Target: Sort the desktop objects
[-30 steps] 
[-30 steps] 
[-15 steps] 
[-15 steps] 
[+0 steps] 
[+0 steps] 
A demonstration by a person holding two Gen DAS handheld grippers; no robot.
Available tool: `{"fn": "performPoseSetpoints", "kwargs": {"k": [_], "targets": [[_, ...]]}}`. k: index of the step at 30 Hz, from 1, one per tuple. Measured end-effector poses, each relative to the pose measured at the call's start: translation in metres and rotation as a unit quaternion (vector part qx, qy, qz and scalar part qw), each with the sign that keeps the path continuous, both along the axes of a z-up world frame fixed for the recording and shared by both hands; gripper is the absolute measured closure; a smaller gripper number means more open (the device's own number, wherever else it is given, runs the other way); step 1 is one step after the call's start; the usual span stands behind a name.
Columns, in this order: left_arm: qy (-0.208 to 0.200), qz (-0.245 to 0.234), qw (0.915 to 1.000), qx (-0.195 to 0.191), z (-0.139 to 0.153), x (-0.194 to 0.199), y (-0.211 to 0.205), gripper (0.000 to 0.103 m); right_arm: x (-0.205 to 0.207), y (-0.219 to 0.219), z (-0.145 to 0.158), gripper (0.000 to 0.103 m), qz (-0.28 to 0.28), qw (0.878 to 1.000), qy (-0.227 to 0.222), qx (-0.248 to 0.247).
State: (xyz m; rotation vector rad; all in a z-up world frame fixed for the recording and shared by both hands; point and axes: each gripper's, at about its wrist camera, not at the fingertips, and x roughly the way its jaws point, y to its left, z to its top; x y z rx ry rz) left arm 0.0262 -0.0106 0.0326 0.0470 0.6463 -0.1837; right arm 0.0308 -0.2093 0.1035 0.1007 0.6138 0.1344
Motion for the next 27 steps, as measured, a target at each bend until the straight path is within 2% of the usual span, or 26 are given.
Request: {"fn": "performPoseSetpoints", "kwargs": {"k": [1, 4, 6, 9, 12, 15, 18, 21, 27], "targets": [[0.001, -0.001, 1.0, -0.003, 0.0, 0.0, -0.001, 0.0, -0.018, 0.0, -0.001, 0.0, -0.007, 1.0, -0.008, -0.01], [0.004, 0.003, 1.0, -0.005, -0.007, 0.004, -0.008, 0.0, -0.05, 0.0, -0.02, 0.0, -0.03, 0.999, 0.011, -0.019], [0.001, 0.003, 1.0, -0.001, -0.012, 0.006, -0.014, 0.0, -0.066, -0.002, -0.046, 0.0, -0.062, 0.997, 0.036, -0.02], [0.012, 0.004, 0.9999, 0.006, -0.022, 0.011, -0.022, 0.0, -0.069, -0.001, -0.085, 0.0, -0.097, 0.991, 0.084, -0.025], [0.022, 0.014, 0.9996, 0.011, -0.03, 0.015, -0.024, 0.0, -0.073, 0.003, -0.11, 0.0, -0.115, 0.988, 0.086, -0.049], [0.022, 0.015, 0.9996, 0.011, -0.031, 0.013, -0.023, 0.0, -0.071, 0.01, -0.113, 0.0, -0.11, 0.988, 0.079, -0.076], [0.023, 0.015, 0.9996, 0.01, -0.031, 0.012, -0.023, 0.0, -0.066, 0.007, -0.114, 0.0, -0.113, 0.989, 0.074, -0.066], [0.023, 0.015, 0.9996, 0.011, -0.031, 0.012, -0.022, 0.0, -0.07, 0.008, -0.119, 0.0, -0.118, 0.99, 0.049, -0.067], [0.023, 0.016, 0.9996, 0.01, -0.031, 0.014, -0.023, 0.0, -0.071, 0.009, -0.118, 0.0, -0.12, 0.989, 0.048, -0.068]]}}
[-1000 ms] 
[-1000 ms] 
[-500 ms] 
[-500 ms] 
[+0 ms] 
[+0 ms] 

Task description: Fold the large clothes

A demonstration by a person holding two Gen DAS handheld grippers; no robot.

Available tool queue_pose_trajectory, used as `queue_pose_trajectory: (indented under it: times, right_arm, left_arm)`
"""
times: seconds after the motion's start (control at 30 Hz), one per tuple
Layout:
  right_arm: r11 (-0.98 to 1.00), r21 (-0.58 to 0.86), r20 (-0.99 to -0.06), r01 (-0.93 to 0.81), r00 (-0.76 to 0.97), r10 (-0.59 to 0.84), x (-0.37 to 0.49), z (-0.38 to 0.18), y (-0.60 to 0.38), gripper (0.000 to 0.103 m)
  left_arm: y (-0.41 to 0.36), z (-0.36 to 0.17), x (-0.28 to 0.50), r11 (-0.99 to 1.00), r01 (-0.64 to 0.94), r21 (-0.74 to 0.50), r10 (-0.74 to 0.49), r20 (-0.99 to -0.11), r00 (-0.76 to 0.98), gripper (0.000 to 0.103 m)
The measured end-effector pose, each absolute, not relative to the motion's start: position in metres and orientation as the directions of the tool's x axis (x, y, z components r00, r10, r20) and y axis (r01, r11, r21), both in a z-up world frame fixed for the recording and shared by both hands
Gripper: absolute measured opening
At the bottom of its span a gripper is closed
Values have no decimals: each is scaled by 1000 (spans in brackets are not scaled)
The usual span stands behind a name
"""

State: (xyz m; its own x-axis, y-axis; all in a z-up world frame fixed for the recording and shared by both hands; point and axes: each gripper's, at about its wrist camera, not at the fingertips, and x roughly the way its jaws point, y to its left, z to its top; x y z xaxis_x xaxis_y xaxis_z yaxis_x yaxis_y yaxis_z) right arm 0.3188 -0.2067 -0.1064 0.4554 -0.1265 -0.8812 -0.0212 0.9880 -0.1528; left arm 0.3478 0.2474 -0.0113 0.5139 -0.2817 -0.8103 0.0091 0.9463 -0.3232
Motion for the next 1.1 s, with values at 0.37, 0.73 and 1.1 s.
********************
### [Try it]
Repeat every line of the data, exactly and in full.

### [Result]
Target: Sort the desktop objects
[-30 steps] 
[-30 steps] 
[-15 steps] 
[-15 steps] 
[+0 steps] 
[+0 steps] 
A demonstration by a person holding two Gen DAS handheld grippers; no robot.
Available tool: `{"fn": "performPoseSetpoints", "kwargs": {"k": [_], "targets": [[_, ...]]}}`. k: index of the step at 30 Hz, from 1, one per tuple. Measured end-effector poses, each relative to the pose measured at the call's start: translation in metres and rotation as a unit quaternion (vector part qx, qy, qz and scalar part qw), each with the sign that keeps the path continuous, both along the axes of a z-up world frame fixed for the recording and shared by both hands; gripper is the absolute measured closure; a smaller gripper number means more open (the device's own number, wherever else it is given, runs the other way); step 1 is one step after the call's start; the usual span stands behind a name.
Columns, in this order: left_arm: qy (-0.208 to 0.200), qz (-0.245 to 0.234), qw (0.915 to 1.000), qx (-0.195 to 0.191), z (-0.139 to 0.153), x (-0.194 to 0.199), y (-0.211 to 0.205), gripper (0.000 to 0.103 m); right_arm: x (-0.205 to 0.207), y (-0.219 to 0.219), z (-0.145 to 0.158), gripper (0.000 to 0.103 m), qz (-0.28 to 0.28), qw (0.878 to 1.000), qy (-0.227 to 0.222), qx (-0.248 to 0.247).
State: (xyz m; rotation vector rad; all in a z-up world frame fixed for the recording and shared by both hands; point and axes: each gripper's, at about its wrist camera, not at the fingertips, and x roughly the way its jaws point, y to its left, z to its top; x y z rx ry rz) left arm 0.0262 -0.0106 0.0326 0.0470 0.6463 -0.1837; right arm 0.0308 -0.2093 0.1035 0.1007 0.6138 0.1344
Motion for the next 27 steps, as measured, a target at each bend until the straight path is within 2% of the usual span, or 26 are given.
Request: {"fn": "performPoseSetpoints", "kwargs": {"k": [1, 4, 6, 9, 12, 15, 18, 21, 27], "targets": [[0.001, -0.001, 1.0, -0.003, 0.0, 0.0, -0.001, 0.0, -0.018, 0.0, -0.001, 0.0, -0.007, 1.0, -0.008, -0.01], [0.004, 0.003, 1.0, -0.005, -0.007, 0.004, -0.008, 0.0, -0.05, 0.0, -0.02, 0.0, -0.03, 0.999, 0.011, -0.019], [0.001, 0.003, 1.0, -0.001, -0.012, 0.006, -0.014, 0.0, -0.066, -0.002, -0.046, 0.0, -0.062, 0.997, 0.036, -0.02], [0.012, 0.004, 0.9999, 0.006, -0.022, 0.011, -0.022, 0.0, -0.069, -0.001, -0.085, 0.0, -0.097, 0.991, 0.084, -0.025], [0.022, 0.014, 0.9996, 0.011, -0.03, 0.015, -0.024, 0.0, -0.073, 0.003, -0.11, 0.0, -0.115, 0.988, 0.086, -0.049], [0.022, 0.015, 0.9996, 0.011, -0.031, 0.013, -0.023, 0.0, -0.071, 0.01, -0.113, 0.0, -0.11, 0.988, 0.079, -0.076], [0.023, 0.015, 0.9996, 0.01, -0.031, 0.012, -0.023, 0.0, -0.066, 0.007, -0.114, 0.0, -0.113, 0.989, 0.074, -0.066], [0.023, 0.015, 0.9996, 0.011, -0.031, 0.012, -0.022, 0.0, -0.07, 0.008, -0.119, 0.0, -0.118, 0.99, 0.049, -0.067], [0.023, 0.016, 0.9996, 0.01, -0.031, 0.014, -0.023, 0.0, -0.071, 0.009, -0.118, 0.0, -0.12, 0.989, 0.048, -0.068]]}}
[-1000 ms] 
[-1000 ms] 
[-500 ms] 
[-500 ms] 
[+0 ms] 
[+0 ms] 

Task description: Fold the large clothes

A demonstration by a person holding two Gen DAS handheld grippers; no robot.

Available tool queue_pose_trajectory, used as `queue_pose_trajectory: (indented under it: times, right_arm, left_arm)`
"""
times: seconds after the motion's start (control at 30 Hz), one per tuple
Layout:
  right_arm: r11 (-0.98 to 1.00), r21 (-0.58 to 0.86), r20 (-0.99 to -0.06), r01 (-0.93 to 0.81), r00 (-0.76 to 0.97), r10 (-0.59 to 0.84), x (-0.37 to 0.49), z (-0.38 to 0.18), y (-0.60 to 0.38), gripper (0.000 to 0.103 m)
  left_arm: y (-0.41 to 0.36), z (-0.36 to 0.17), x (-0.28 to 0.50), r11 (-0.99 to 1.00), r01 (-0.64 to 0.94), r21 (-0.74 to 0.50), r10 (-0.74 to 0.49), r20 (-0.99 to -0.11), r00 (-0.76 to 0.98), gripper (0.000 to 0.103 m)
The measured end-effector pose, each absolute, not relative to the motion's start: position in metres and orientation as the directions of the tool's x axis (x, y, z components r00, r10, r20) and y axis (r01, r11, r21), both in a z-up world frame fixed for the recording and shared by both hands
Gripper: absolute measured opening
At the bottom of its span a gripper is closed
Values have no decimals: each is scaled by 1000 (spans in brackets are not scaled)
The usual span stands behind a name
"""

State: (xyz m; its own x-axis, y-axis; all in a z-up world frame fixed for the recording and shared by both hands; point and axes: each gripper's, at about its wrist camera, not at the fingertips, and x roughly the way its jaws point, y to its left, z to its top; x y z xaxis_x xaxis_y xaxis_z yaxis_x yaxis_y yaxis_z) right arm 0.3188 -0.2067 -0.1064 0.4554 -0.1265 -0.8812 -0.0212 0.9880 -0.1528; left arm 0.3478 0.2474 -0.0113 0.5139 -0.2817 -0.8103 0.0091 0.9463 -0.3232
Motion for the next 1.1 s, with values at 0.37, 0.73 and 1.1 s.

Nothing remains to be added to the response.